• [TASK DETAILS] Leaving out all pictures, transcribe the lines below exactly, from the first through the line containing "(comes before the".

• [MATERIAL PROVIDED]
***
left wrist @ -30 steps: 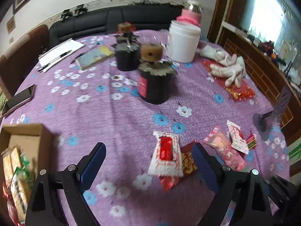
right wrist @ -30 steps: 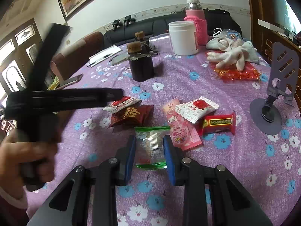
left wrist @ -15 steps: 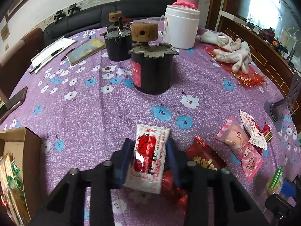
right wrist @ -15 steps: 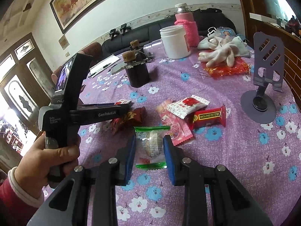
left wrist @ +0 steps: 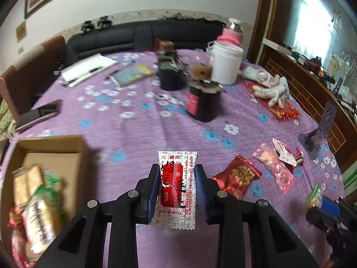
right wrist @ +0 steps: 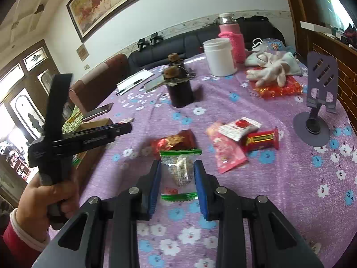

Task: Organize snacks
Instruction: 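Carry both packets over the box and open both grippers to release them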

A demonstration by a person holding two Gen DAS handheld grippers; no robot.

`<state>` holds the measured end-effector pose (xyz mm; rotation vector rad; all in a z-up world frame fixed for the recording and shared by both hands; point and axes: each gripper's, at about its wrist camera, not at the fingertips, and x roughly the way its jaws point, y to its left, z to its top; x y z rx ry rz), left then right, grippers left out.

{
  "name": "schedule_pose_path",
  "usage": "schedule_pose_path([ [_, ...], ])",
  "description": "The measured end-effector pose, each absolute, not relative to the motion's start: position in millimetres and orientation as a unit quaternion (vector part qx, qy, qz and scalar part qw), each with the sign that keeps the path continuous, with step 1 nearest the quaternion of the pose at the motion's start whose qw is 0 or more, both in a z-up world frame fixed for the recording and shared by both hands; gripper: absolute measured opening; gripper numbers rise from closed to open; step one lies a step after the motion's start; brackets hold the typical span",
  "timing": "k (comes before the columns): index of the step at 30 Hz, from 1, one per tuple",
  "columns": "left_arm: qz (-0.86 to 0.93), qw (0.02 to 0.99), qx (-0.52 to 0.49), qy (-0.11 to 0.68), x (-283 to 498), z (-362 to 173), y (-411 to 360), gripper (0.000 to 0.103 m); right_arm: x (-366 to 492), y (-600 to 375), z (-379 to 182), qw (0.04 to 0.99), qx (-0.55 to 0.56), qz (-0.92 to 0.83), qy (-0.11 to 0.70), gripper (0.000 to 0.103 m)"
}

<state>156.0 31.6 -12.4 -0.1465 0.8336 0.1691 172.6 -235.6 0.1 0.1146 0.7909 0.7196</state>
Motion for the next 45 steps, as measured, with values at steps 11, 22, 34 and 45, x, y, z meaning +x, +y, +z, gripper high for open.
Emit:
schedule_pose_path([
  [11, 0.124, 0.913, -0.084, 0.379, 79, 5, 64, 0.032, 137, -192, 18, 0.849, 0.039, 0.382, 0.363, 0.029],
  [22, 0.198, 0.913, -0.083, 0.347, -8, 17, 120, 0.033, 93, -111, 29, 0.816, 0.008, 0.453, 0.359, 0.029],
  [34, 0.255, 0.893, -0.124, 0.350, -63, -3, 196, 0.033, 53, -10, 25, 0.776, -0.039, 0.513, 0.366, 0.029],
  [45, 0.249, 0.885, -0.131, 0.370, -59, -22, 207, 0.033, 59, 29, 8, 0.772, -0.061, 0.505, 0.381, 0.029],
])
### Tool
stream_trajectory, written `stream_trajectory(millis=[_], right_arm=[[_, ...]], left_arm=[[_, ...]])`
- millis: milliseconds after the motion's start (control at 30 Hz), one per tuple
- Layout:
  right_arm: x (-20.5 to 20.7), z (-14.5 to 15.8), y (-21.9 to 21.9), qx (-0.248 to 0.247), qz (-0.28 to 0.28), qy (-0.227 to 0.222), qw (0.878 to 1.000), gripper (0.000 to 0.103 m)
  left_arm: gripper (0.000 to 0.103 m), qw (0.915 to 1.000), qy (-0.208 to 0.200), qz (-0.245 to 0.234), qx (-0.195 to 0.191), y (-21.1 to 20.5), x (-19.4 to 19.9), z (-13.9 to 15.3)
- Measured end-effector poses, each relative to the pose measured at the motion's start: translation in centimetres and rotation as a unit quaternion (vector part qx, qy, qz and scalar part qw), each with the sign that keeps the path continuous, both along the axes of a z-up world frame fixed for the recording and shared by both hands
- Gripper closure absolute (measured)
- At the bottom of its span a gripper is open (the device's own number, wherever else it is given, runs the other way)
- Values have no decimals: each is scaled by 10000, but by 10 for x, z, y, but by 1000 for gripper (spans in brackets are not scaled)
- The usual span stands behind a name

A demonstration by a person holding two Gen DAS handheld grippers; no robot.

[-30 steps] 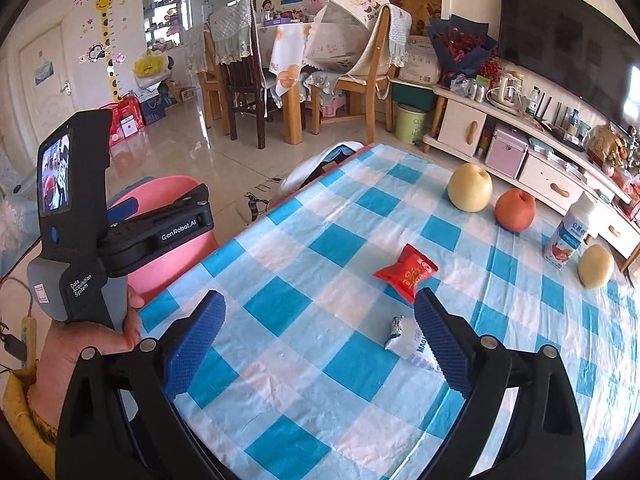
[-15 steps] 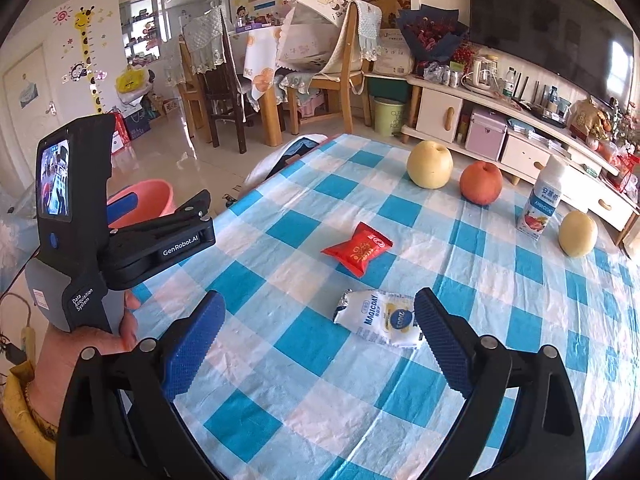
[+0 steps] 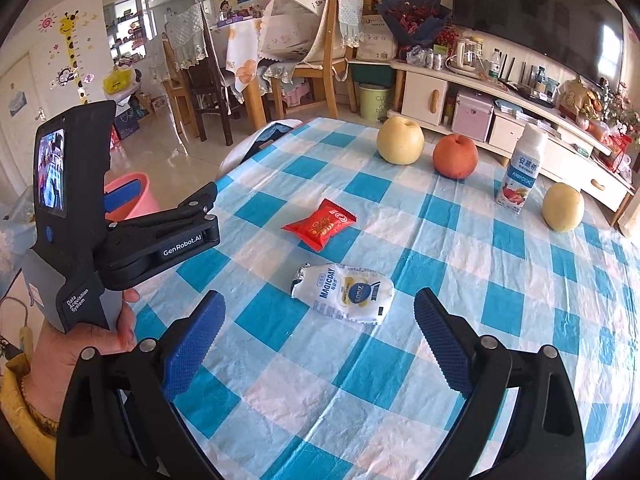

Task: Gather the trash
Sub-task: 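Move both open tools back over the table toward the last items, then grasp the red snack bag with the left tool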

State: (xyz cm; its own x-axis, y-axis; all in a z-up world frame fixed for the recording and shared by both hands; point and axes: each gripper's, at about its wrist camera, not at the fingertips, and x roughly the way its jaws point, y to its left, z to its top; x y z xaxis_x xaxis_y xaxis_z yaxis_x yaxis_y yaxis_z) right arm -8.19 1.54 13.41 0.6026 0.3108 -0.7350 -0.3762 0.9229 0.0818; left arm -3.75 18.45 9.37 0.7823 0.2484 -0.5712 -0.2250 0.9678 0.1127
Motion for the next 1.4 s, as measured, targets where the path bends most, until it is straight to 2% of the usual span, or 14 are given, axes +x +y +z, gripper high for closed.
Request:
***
• [WRITTEN ANSWER]
left wrist @ -30 steps: 
right wrist @ -30 steps: 
left wrist @ -15 steps: 
right wrist @ -15 steps: 
left wrist @ +0 steps: 
right wrist @ +0 steps: 

Task: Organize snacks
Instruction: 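Carry both packets over the box and open both grippers to release them
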
A demonstration by a person holding two Gen DAS handheld grippers; no robot.

`<state>` holds the measured end-effector pose (xyz mm; rotation vector rad; all in a z-up world frame fixed for the recording and shared by both hands; point and axes: each gripper's, at about its wrist camera, not at the fingertips, and x roughly the way its jaws point, y to its left, z to its top; x y z rx ry rz), left then right, grippers left out.

{
  "name": "schedule_pose_path",
  "usage": "schedule_pose_path([ [_, ...], ])",
  "description": "The measured end-effector pose, each absolute, not relative to the motion's start: position in millimetres and orientation as a unit quaternion (vector part qx, qy, qz and scalar part qw), each with the sign that keeps the path continuous, with step 1 nearest the quaternion of the pose at the motion's start whose qw is 0 or more, both in a z-up world frame fixed for the recording and shared by both hands; gripper: absolute measured opening; gripper numbers rise from closed to open; step one lies a step after the motion's start; brackets hold the typical span",
  "timing": "k (comes before the columns): index of the step at 30 Hz, from 1, one per tuple",

What the exercise asked for is complete.